そう言って、ものを拾いながら俯いているモルジアナの顔をしゃがんで覗き込めば、目を見開いて一層震える。面白いくらいに怯えていた。
僕は何も、怖い顔をした訳では無い。眉を寄せてもいないし、睨みつけてもいないし、声を低くしたわけでもない。呟くように僕の気持ちを言っただけなのにこれだ。なんだよ、まだ何にもしてないだろ。馬鹿なやつ。
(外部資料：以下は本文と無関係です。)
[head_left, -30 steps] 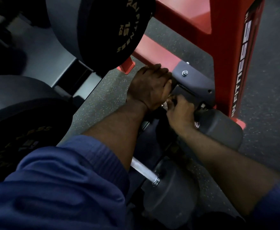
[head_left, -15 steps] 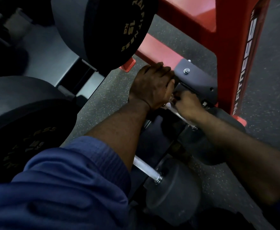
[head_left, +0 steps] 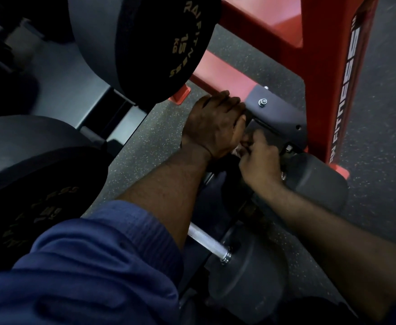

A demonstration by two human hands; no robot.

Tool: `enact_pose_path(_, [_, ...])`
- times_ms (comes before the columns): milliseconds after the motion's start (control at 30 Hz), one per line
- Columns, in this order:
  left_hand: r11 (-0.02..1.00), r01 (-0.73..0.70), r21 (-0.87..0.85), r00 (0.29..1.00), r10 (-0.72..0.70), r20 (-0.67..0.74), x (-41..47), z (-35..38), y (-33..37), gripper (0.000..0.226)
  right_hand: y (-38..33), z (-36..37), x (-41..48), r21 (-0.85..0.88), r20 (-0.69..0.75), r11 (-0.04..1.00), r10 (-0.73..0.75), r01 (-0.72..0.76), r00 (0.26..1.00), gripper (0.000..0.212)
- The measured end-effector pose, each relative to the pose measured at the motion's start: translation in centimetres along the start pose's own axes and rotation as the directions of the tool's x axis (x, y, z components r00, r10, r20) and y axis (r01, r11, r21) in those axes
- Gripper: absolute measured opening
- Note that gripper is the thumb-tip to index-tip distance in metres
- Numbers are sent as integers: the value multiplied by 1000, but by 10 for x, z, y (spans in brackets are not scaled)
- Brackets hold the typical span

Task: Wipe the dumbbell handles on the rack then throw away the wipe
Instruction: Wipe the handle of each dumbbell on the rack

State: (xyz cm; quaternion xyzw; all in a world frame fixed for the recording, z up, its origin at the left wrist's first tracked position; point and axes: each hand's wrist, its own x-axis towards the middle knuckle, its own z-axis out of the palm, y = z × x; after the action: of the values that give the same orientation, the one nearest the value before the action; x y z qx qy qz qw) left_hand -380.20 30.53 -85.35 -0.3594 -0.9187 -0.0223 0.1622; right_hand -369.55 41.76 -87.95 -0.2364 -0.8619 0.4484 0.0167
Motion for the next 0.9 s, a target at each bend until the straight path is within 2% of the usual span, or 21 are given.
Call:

モルジアナは何も言わない。僕が話しかけているというのに、会話すらできないのだから呆れてしまう。本当に、何でこいつなんだろうという疑問は尽きないが、しょうがないのでぼくもそれ以上何も言わずに、落ちた荷物を拾ってかごに入れた。
もたもたしているのを見ているのもムカつくし、手を出したらなんでか怒られるし、ぼくはモルジアナより圧倒的に出来るから、やってやろうと思った。そこでようやく、モルジアナは焦ったような声をあげた。


「えっ、あ、あの…なにを…」

「はぁ……さっさと拾えよ、モルジアナ。全部ぼくにやらせる気なのか?」

「はっ…はい…!!」


ぎくしゃくしながら慌てて拾うモルジアナ。ぼくはため息を吐きながらも、手伝ってやった。
なんでぼく、こんなことやってるんだ?そう疑問に思いながらも。




「…ジャミルさま……?」


拾い終えるころ、背後からまた聞きたくなかった声。
眉間にしわをよせて、ふりかえる。ぼくの代わりにモルジアナがやつの名前を呼んだ。


「シュウさん…」

「ああ、モルジアナ……え、手伝ってもらってたの?」

「はい、」


シュウは目を見開いた。
そしてしばらくそのまま呆然としたあと、



「……偉いです、ジャミル様!」


駆け寄って、ぼくを抱きしめた。
今度はぼくが目を見開く。シュウはそのまま髪がぐちゃぐちゃになるまでぼくを撫で回した。モルジアナを撫でるよりもずっと長い間、何度も何度もだ。そして、嬉しそうないつもより少し高い声で偉い偉い、とぼくを褒めた。
なんで、


「なっ…」

「はい?」

「なんで…?なんで偉い?なんで、ほめる?さっきは怒ったじゃないか」


シュウは身体をはなして、ぼくの顔をみた。
そして、いつもみたいにふわっと笑った。


「人に、やさしくできたじゃないですか」

「…!」

「誰かにやさしくできるのは素晴らしいことです。誰にでもできるわけじゃありません」

「っ、ぼくは」

「ご立派ですよ、ジャミルさま」


シュウは、もう一度ぼくの頭をなでた。
ぼくはじわりと目頭があつくなるのを感じながら、奴隷にやさしくすることが何故勉強や剣術より褒められるのか、考えてみた。
こたえがすぐに見つかるとは思わないけれど。

ポロリと目から雫がこぼれたとき、シュウはもう一度ぼくを抱きしめて、やさしくぽんぽんと頭を撫でたのだった。